» ASSIGNED TASK
Copy all lines below containing "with".

○ ○ ○

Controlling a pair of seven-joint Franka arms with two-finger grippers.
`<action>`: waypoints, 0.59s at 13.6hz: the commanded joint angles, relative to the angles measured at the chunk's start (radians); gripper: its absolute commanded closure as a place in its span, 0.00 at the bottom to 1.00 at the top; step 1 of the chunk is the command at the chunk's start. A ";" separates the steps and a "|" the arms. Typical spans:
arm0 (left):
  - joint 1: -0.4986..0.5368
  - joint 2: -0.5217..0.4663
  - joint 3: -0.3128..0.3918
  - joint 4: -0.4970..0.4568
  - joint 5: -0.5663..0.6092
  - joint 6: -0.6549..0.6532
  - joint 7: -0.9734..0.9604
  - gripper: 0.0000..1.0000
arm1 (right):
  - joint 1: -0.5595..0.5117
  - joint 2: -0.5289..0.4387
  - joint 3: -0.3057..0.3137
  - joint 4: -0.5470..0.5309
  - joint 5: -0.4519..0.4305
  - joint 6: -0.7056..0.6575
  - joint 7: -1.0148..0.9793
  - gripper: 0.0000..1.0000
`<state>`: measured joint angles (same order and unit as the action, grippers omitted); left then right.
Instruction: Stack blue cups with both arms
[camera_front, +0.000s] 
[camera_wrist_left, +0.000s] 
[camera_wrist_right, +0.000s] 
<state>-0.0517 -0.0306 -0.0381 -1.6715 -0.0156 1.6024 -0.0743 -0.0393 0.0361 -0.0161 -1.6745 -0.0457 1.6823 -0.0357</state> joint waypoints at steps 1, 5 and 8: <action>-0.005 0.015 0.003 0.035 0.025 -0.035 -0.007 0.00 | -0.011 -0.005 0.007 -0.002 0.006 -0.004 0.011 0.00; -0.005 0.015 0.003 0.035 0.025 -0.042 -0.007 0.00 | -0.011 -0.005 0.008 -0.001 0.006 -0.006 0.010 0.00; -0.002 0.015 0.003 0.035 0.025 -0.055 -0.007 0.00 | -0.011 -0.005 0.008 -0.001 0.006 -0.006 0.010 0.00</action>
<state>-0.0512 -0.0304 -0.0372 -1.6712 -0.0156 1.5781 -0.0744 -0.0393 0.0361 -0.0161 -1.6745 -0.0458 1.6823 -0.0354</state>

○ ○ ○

» TASK SOLUTION
Controlling a pair of seven-joint Franka arms with two-finger grippers.
Instruction: Stack blue cups with both arms

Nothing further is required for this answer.